はじめに:昔は「大工の棟梁」、今は「巨大な機械の歯車」?

聞き手(ハビタス): 橋本さんとはもう28年近い付き合いになります。Web黎明期から今の業界を見てきて、クリエイターの立ち位置ってどう変わってしまったと感じますか?

橋本氏: 昔はですね、Webサイトを作るって、例えるなら「家を建てる」みたいな感覚だったんですよ。大工の棟梁みたいに、「ここに柱を立てて、壁はこうしよう」って、全体を見渡して、コピーも写真もデザインも全部自分たちで考えて作ってた。何でも屋だったけど、その分「魂」が入っていた気がします 。
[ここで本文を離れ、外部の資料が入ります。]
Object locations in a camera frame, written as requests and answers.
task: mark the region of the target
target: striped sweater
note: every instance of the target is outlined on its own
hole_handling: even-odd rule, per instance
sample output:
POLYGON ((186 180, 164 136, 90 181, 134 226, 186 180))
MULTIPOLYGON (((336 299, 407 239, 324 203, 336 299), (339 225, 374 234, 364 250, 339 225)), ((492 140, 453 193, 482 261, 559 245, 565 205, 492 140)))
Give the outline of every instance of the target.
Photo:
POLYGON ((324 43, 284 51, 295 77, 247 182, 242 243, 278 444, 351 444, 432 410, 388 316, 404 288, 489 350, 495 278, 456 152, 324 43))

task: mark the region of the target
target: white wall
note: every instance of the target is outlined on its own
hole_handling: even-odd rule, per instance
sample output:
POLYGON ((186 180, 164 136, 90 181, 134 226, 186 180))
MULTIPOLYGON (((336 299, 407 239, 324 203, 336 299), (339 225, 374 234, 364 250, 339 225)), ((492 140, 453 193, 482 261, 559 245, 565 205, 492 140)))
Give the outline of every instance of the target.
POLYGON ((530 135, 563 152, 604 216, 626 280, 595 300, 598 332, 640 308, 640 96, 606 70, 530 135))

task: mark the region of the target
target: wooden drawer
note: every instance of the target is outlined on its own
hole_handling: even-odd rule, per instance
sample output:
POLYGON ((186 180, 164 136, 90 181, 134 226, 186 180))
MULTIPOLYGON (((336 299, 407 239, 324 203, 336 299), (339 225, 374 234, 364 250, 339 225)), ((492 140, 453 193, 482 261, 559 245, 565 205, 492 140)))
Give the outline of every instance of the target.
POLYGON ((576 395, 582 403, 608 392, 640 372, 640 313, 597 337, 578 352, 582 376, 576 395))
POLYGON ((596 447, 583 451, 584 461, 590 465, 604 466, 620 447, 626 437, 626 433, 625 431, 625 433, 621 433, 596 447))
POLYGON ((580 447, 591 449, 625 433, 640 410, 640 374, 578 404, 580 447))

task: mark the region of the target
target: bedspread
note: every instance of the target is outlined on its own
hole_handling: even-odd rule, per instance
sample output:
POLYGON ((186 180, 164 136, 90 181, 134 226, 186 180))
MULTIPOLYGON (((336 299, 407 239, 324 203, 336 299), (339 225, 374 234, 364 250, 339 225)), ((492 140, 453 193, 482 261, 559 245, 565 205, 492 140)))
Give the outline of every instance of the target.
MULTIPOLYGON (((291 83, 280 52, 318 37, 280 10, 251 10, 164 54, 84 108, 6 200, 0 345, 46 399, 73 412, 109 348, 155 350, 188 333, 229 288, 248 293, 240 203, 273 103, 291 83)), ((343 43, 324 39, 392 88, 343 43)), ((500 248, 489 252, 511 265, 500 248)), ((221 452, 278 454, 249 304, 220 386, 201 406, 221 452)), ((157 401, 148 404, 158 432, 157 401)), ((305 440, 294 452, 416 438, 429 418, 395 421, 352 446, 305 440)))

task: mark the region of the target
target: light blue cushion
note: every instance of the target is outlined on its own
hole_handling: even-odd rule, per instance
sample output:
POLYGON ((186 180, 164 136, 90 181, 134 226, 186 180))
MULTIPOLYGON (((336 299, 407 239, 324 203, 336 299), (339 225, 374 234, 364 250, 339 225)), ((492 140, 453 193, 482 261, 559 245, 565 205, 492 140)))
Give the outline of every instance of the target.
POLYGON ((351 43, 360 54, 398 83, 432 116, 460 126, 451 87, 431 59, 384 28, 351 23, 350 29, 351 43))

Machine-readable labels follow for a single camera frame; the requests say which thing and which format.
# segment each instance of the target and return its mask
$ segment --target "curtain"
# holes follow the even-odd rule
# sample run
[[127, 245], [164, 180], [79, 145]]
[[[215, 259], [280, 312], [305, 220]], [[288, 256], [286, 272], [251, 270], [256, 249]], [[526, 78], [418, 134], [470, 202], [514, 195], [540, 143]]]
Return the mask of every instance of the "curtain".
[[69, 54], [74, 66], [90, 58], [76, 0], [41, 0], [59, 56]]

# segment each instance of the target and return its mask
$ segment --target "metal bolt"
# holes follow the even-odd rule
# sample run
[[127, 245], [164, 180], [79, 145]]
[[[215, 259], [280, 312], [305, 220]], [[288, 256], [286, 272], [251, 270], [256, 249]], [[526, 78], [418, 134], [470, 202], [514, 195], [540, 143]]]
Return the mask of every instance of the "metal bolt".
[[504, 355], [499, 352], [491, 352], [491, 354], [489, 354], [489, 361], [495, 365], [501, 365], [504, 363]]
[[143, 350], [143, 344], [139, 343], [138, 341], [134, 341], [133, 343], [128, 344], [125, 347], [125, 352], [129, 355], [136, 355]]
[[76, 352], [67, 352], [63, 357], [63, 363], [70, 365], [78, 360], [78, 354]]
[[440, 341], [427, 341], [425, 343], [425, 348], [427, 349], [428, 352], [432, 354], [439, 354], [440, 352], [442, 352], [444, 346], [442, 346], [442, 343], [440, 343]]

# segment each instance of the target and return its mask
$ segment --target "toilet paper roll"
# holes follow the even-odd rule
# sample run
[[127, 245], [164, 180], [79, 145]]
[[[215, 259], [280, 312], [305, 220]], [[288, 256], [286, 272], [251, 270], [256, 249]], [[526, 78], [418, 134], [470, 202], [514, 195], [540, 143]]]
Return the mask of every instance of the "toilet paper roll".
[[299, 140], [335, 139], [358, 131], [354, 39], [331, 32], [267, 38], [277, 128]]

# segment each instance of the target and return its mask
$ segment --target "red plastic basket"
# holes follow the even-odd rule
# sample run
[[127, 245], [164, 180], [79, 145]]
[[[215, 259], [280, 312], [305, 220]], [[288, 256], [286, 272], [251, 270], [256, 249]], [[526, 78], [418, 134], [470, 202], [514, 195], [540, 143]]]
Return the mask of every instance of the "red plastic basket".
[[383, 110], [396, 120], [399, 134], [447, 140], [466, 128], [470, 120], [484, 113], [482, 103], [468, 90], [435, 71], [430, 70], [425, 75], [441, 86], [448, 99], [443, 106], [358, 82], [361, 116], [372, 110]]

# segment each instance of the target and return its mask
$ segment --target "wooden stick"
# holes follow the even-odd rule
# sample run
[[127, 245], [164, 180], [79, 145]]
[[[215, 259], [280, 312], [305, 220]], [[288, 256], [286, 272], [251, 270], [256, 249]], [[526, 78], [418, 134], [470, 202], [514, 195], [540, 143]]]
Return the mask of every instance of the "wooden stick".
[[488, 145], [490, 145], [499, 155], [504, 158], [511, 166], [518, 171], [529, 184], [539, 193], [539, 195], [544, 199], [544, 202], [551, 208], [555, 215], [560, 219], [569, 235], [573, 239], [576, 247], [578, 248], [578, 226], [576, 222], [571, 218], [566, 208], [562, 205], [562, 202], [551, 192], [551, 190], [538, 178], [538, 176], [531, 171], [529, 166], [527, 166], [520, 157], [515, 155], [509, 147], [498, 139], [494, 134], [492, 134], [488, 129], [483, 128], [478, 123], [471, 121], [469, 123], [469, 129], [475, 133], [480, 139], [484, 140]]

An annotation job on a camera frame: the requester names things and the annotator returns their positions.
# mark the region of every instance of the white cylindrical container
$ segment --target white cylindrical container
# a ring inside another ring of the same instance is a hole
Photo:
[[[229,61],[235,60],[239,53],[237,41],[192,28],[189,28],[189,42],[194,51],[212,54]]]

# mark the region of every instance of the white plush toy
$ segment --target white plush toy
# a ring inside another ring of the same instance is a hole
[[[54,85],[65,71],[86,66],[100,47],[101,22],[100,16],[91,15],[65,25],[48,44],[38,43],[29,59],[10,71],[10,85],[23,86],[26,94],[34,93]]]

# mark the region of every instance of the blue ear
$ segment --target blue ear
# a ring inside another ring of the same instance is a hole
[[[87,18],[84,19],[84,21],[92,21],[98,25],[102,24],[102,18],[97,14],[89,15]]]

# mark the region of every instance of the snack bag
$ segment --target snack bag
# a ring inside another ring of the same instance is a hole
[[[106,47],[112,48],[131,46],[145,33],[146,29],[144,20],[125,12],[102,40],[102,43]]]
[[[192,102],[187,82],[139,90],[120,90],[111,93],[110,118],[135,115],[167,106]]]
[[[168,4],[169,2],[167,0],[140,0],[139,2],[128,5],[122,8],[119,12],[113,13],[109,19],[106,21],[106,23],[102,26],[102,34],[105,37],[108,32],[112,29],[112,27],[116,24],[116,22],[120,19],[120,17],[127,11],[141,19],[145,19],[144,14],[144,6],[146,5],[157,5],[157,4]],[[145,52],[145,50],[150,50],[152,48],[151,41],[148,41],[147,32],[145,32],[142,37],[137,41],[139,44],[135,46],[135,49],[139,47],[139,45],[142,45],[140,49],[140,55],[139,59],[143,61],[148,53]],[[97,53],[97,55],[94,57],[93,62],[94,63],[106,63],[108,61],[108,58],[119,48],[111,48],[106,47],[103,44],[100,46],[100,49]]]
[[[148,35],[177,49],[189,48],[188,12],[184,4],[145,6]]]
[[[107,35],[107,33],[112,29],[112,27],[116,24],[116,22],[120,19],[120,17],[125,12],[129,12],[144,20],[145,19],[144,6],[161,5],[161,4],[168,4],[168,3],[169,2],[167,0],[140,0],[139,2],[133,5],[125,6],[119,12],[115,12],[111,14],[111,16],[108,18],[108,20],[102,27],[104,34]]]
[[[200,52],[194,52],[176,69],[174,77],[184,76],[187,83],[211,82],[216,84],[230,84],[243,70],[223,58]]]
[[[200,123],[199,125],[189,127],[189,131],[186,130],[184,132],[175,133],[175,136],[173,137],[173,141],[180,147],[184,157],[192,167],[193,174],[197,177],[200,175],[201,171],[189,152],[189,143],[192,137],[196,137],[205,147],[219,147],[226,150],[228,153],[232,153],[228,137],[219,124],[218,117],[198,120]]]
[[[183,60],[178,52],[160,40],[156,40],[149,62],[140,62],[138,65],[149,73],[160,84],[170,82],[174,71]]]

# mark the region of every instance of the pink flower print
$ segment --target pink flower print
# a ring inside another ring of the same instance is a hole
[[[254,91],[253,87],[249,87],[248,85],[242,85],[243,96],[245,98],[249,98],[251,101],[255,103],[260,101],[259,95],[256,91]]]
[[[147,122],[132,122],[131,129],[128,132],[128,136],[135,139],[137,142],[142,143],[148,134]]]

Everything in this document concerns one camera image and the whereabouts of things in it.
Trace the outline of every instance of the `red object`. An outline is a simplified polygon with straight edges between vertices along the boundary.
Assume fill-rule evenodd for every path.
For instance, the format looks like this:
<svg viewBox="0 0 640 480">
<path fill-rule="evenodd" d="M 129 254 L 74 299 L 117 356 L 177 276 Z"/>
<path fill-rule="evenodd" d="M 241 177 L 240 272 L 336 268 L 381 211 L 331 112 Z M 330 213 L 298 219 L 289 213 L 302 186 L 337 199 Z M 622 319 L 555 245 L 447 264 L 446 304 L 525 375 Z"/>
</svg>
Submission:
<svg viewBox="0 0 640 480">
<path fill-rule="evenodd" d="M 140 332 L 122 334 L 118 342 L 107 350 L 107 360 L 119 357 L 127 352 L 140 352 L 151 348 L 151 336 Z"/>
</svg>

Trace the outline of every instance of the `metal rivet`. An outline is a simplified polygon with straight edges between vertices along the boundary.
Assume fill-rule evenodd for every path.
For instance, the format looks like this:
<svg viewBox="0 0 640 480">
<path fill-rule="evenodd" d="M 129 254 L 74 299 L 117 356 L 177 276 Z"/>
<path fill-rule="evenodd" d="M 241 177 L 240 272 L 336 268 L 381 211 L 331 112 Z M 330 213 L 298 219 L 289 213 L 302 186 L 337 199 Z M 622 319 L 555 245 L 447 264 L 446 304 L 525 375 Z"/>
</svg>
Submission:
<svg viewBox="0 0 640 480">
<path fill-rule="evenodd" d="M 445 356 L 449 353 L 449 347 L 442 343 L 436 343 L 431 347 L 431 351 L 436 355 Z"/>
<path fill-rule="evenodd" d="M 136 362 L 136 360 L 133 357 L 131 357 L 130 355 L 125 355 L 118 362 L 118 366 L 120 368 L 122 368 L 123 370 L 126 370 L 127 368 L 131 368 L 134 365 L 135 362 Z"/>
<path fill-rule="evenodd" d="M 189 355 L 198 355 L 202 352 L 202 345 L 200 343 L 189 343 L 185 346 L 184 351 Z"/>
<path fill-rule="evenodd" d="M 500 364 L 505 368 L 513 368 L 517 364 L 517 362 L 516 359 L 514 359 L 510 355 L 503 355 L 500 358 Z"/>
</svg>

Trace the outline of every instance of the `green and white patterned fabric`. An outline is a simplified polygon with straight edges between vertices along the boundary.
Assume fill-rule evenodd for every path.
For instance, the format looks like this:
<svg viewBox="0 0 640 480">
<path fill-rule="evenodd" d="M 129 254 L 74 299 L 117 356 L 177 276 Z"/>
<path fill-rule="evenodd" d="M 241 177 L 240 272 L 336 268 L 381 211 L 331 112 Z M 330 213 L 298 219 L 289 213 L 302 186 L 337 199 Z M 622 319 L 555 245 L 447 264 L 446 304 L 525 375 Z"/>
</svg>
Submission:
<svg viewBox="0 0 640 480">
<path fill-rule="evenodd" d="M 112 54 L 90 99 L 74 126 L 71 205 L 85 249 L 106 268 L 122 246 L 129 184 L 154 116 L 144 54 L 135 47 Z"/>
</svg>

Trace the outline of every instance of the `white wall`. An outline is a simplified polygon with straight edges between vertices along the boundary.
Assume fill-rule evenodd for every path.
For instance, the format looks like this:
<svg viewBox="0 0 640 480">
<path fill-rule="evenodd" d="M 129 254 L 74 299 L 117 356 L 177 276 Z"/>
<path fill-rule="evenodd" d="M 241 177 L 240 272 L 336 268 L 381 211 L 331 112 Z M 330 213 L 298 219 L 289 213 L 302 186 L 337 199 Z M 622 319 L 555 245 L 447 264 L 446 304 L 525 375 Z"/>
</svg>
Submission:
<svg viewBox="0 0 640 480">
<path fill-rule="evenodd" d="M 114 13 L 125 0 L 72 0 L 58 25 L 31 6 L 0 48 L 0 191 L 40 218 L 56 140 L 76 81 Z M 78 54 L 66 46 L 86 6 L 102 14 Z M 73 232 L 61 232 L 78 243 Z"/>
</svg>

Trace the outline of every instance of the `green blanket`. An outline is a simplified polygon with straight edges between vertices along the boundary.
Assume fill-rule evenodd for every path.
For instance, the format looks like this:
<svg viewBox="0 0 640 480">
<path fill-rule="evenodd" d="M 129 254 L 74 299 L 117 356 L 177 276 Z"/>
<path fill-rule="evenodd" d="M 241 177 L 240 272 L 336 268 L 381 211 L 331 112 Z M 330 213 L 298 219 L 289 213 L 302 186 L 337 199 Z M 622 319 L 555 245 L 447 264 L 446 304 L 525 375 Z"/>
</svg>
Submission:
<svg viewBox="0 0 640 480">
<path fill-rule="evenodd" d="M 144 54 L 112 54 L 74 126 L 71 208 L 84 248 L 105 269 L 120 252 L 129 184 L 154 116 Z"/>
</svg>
でも、2000年代に入ってサイトが大規模化して、分業が進みましたよね 。設計する人、デザインする人、コーディングする人って。効率は良くなったし、大規模なCMSも導入できるようになった。でもその弊害として、デザイナーが「巨大な機械の歯車」みたいになっちゃった 。

聞き手(ハビタス): 歯車、ですか。

橋本氏: そうですね。日本だと特に、「デザイナー=見た目を整える係」だと思われがちじゃないですか 。これには文化的な違いもあって、欧米だとアートディレクターが最初に「どういう体験をさせるか」というビジュアルインパクトを考えるんですけど、日本だとコピーライターが構成を決めて、デザイナーは「後付けの装飾係」になることが多い 。 それだと、どうしてもビジネスの根幹に関われない。「とりあえず綺麗にしといて」で終わっちゃうもどかしさは、今の現場には蔓延してますよね 。

 
§1:「ワイヤーフレーム」が想像力を殺している

聞き手(ハビタス): 確かに最近は「ワイヤーフレーム(構成案)通りに作ってください」という依頼も多いです。発注側としては、具体的に指示した方がいいと思っている節があります。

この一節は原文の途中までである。